Nickolas Johnson Level 8, St. Louis, United States of America
30 November 2020, 16:28
Level of code difficulty for this one: about 2/5 Level of directions readability: 0/5 This one tries to trick you for sure. Anyone reading this should just recognize that given the use of a HashMap and that said hashmap will have Last Name as the KEY, it is not possible to have more than 1 repeat since you cannot repeat keys. I spent half an hour reading comments over and over until someone else finally pointed that out and i started actually coding. It's also worth mentioning that if you "map.put" the same lastname more than once, the hashmap will treat that as a value change and not add another element. So, if you're failing on the third one take a look at your actual hashmap to see if it's actually 10.
Ron R Level 16, Washington, United States
8 December 2020, 17:21
Agreed. Spent more time reading comments than I spent with my code. Before I submitted my solution, I was trying to figure out why the conditions would say write a method to count duplicate last names, last names being the "key", knowing keys are unique.

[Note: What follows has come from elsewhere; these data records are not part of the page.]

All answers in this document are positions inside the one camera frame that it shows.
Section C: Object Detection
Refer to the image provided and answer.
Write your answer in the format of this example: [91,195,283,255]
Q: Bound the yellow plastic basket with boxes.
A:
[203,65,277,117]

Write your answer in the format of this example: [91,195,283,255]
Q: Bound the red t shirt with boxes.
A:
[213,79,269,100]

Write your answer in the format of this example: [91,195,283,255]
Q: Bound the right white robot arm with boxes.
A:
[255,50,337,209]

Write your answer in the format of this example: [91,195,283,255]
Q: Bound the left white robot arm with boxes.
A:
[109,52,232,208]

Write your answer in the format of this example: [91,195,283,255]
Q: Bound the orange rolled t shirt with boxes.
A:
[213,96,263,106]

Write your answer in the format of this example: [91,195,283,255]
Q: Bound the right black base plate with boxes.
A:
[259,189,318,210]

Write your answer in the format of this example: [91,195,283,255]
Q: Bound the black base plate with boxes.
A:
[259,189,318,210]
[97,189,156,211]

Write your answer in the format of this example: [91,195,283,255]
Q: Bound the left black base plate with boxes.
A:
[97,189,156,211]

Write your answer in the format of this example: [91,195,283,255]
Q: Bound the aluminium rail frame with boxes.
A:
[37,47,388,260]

Vitalina Tkachenko Level 17, Poland
15 October 2020, 11:14
I hate this task. And that is because keys and values:(
ziv fisher Level 9, Petah Tikva, israel
26 September 2020, 20:12
The 3rd condition is wrongly worded: ״Check how many people have the same first name or last name.״ ----- THIS IS MISLEADING! For other students, pay attention to the argument passes in the "getSameFirstNameCount"+"getSameLastNameCount" methods. More specifically: (HashMap<String, String> map, String lastName) And more specifically: (HashMap<String, String> map, String name) What they basically wanted is you to compare the String lastName(in the getSameLastNameCount method) that is passes as an argument in the getSameLastNameCount method(for example) to all of the keys(which are Strings at this example) at the HashMap and count how many Strings(keys) is the same String as the argument(String lastName).
Karas Level 15, Tampa, United States
22 September 2020, 00:32
Okay, this exercise completelly broke my record of 1 to 3 tries. I might be the one to give away the clue but seeing the different number of request and petitions to help, this needs to be addressed. The sequence of the map: LAST NAME will be the KEY. FIRST NAME will be the VALUE. Compare them to the passed parameter accordingly.
andy 6473 Level 9, Bangalore, India
26 July 2020, 14:40
i did not understand the key value pairs. kindly explain
Edddieg Level 15, Providence, United States
27 June 2020, 20:58
this was sweet ..
Daniel Level 8, Vienna, Austria
25 June 2020, 19:27
Wasted more than 1 hour looking for something that I didn't even need because of the way conditions were written. Oh well.
IvanP Level 15, Barcelona, Spain
6 May 2020, 03:45
care with the order haha
16 April 2020, 16:40
Interesting point on this task let's say you give everyone a different last name e.g. Smith1, Smith2, Smith3, Smith4, etc...each key unique as required. BUT you give everyone the exact same first name e.g. all values = John. You will find that your total numbers for last name will be 10 and firstname 100. My code passed with this, I know this isn't correct since there are not 100 "John" in first name, but we do pass "John" into the first name function 10 times.